Любопытнее, может быть, было бы пересмотреть критиков, публицистов, поэтов «действительности». Но я пока и от этого уклонюсь. Передо мной лежит маленькая книжка, имеющая близкое отношение к нашей теме, и на ней-то я и сосредоточусь на этот раз. Книжка эта – новый, только что вышедший сборник рассказов г-на Чехова под заглавием «Хмурые люди».

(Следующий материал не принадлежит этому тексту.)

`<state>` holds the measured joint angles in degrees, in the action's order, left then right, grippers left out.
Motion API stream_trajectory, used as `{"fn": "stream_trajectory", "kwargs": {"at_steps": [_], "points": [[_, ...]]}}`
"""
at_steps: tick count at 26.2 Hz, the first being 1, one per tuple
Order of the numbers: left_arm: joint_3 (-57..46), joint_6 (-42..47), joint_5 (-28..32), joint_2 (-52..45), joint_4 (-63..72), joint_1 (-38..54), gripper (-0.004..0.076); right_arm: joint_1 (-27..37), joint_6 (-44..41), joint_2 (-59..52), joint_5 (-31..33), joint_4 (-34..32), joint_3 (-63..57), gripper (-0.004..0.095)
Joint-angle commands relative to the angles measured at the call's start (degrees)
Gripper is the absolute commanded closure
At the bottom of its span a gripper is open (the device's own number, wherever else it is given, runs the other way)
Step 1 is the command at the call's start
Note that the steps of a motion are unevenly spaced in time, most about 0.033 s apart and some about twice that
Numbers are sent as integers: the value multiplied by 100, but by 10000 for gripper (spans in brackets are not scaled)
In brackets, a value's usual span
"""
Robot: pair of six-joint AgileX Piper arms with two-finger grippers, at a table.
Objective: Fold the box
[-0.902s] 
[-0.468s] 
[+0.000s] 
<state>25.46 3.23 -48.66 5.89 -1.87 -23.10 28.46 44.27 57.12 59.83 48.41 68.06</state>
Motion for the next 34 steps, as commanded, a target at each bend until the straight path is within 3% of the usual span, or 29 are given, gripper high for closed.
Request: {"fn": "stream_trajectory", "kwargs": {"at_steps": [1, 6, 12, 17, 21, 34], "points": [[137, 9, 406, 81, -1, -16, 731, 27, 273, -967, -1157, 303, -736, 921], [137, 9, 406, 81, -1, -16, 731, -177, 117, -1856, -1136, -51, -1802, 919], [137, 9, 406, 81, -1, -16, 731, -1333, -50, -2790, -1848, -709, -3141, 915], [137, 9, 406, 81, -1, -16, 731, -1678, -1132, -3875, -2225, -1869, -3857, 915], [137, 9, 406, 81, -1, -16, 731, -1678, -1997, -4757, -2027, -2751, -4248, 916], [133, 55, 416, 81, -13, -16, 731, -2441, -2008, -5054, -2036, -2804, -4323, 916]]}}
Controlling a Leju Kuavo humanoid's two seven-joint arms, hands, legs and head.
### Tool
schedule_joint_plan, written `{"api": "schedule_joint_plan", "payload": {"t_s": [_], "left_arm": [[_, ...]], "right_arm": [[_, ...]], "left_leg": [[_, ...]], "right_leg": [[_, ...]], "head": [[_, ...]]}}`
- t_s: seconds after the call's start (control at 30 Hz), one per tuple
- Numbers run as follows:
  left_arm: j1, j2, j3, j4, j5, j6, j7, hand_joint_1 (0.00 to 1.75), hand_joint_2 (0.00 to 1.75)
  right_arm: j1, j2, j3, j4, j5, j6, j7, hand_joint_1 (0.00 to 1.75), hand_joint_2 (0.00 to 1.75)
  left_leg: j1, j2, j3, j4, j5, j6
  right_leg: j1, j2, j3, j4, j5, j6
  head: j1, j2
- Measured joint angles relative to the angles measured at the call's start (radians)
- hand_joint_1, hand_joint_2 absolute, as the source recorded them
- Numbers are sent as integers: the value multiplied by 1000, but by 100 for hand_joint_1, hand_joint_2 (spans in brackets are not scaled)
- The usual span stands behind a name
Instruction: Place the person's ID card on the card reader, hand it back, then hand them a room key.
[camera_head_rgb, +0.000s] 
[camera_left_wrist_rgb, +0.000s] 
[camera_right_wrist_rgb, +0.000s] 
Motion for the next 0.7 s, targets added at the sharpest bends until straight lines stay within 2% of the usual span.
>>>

Признаться сказать, я начал читать книжку с конца, заинтересовавшись оригинальным заглавием последнего рассказа – «Шампанское», потом прочитал в беспорядке остальное, намеренно откладывая под конец самый большой рассказ – «Скучная история»; откладывал потому, что боялся того неприятного впечатления, которое рассчитывал получить от этого рассказа, а почему рассчитывал получить неприятность, сейчас скажу. В рассказе «Шампанское» я остановился на следующих хорошеньких строчках: «Два облачка уже отошли от луны и стояли по одаль с таким видом, как будто шептались об чем-то таком, чего не должна знать луна. Легкий ветерок пробежал по степи, неся глухой шум ушедшего поезда». В рассказе «Почта» опять хорошенькие строки в том же вкусе: «Колокольчик что-то прозвякал бубенчикам, бубенчики ласково ответили ему. Тарантас взвизгнул, тронулся, колокольчик заплакал, бубенчики засмеялись». Или вот еще, в рассказе «Холодная кровь»: «Старик встает и вместе со своей длинной тенью осторожно спускается из вагона в потемки». Как это в самом деле мило, и таких милых штришков много разбросано в книжке, как, впрочем, и всегда в рассказах г-на Чехова. Все у него живет: облака тайком от луны шепчутся, колокольчики плачут, бубенчики смеются, тень вместе с человеком из вагона выходит. Это своего рода, пожалуй, пантеистическая черта очень способствует красоте рассказа и свидетельствует о поэтическом настроении автора. Но, странное дело, несмотря на готовность автора оживить всю природу, все неживое и одухотворить все неодушевленное, от книжки его жизнью все-таки не веет. И это отнюдь не потому, что он взялся изобразить «Хмурых людей». Заглавие это совсем не соответствует содержанию сборника и выбрано совершенно произвольно. Есть в сборнике и действительно хмурые люди, но есть та кие, которых этот эпитет вовсе не характеризует. В каком смысле может быть назван хмурым человеком, например, купец Авдеев («Беда»), который выпивает, закусывает икрой и попадает в тюрьму, а потом в Сибирь за то, что подписывал, не читая, какие-то банковые отчеты? Нет, не в хмурых людях тут дело, а, может быть, именно в том, что г-ну Чехову все едино – что человек, что его тень, что колокольчик, что самоубийца.